Perhaps the most surprising revelation in this book isn’t a technical one at all. Rather, Mitnick accomplishes some of his most daring hacks through social engineering. It’s incredible how willing people are to help him cirumvent their own company’s security procedures. With a little research and some guile, Mitnick poses as an employee from another office, tells a plausible story, and gets remote access or other information that people shouldn’t be so ready to divulge.
The weakest link in our cybersecurity is not the technology. It’s us. The trusting operator, the cheerful colleague … these are all parts of being human and having positive interactions every day. But the best, most secure systems are worthless if all you need to do is sweet-talk someone into reseting an account’s password. Mitnick’s approach still works today. Just ask Mat Honan, who had his Amazon and Apple accounts hacked through social-engineering of customer support representatives, and from there, the hackers disassembled the rest of his digital existence.
Ghost in the Wires is that sweet spot of books about technology. It’s accessible to everyone.

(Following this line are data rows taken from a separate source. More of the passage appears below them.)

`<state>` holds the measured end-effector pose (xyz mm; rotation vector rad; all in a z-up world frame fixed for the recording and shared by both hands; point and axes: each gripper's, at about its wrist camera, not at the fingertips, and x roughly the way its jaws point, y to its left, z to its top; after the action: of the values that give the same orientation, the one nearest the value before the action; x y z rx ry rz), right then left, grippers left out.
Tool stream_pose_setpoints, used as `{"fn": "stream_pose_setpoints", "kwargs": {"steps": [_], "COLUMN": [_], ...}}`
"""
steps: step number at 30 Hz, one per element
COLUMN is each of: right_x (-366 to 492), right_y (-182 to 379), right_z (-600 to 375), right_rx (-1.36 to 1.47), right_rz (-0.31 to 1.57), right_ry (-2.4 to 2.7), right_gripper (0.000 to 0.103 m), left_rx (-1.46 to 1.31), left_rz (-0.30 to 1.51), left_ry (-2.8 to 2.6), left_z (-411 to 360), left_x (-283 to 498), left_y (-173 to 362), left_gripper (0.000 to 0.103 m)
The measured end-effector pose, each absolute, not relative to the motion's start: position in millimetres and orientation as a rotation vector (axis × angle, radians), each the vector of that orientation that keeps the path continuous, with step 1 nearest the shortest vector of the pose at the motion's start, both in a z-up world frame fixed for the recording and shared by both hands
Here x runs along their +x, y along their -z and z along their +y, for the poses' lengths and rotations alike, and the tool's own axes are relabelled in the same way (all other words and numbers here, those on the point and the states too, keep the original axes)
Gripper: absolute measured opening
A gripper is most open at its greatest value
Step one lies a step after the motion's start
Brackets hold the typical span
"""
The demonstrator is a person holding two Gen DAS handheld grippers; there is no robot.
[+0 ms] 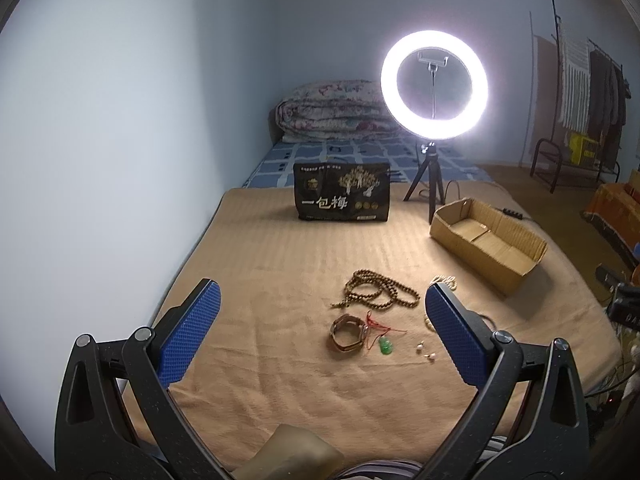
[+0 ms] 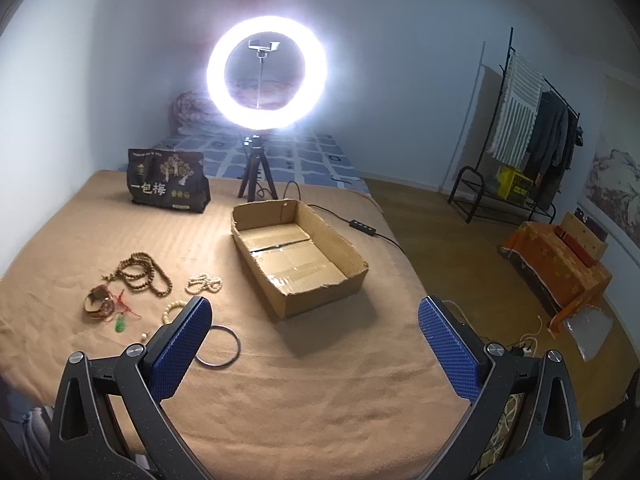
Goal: Organize jewelry
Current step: 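Close the left tool on the brown leather watch while the right tool grips the blue bangle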
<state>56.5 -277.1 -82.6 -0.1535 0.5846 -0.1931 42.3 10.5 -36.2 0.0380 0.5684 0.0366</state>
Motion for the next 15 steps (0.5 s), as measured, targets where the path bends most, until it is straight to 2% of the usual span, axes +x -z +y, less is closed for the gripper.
{"fn": "stream_pose_setpoints", "kwargs": {"steps": [15], "right_x": [96], "right_y": [115], "right_z": [-268], "right_rx": [-0.162], "right_rz": [0.649], "right_ry": [0.115], "right_gripper": [0.103], "left_rx": [-0.008], "left_rz": [0.724], "left_ry": [-0.028], "left_z": [39], "left_x": [98], "left_y": [104], "left_gripper": [0.103]}}
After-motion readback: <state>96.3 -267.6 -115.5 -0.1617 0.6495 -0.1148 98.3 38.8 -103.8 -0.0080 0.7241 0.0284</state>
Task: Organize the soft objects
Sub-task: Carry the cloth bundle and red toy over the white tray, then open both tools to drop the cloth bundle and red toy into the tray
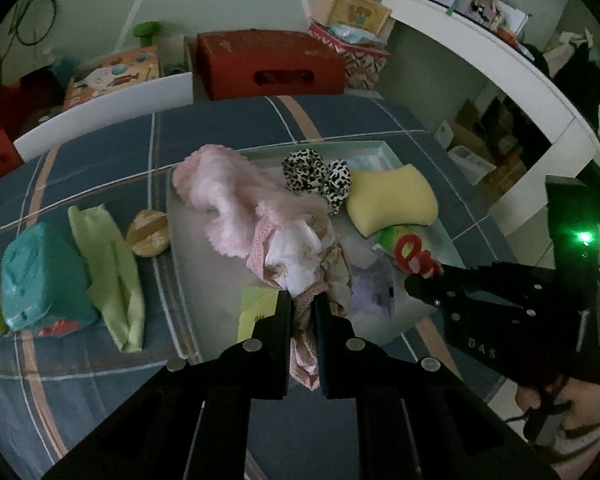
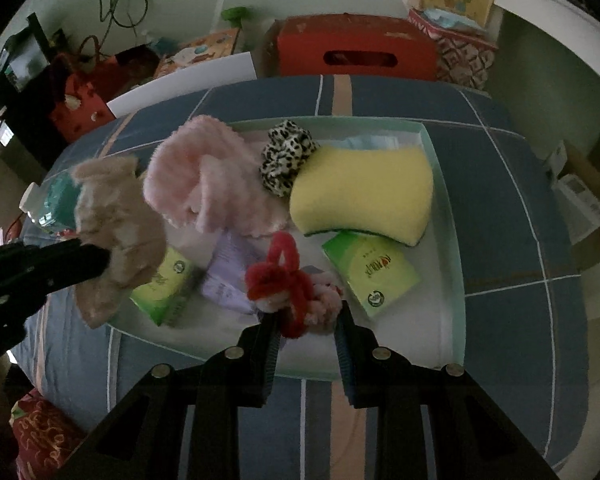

At times Mitnick’s terminology definitely becomes a little technical and specialized—I don’t know enough about how our phone system works to pretend to follow his explanations of how he tricks the system into rerouting calls and letting him listen into private conversations. But that didn’t affect my enjoyment of the book or my ability to follow what he was achieving. It also has a strong social message. Mitnick’s relationship with hacking is an addiction just as damaging to his life as an addiction to drugs or alcohol. Moreover, the book is a warning that unless we make sure people in positions of power are better-educated about the capabilities of technology, we run the risk of innocent lives being ruined by misinformed authorities.
The majority of Mitnick’s tale takes place in the 1980s and 1990s, in the infancy of the World Wide Web. There was no Facebook or Twitter, no Amazon or Google. Now we spend more and more of our lives online. Mitnick might have been the world’s first “most wanted hacker”, but I doubt he will be the last. And we’re all going to have to get a little more clued-in, or we will be in for a rough time.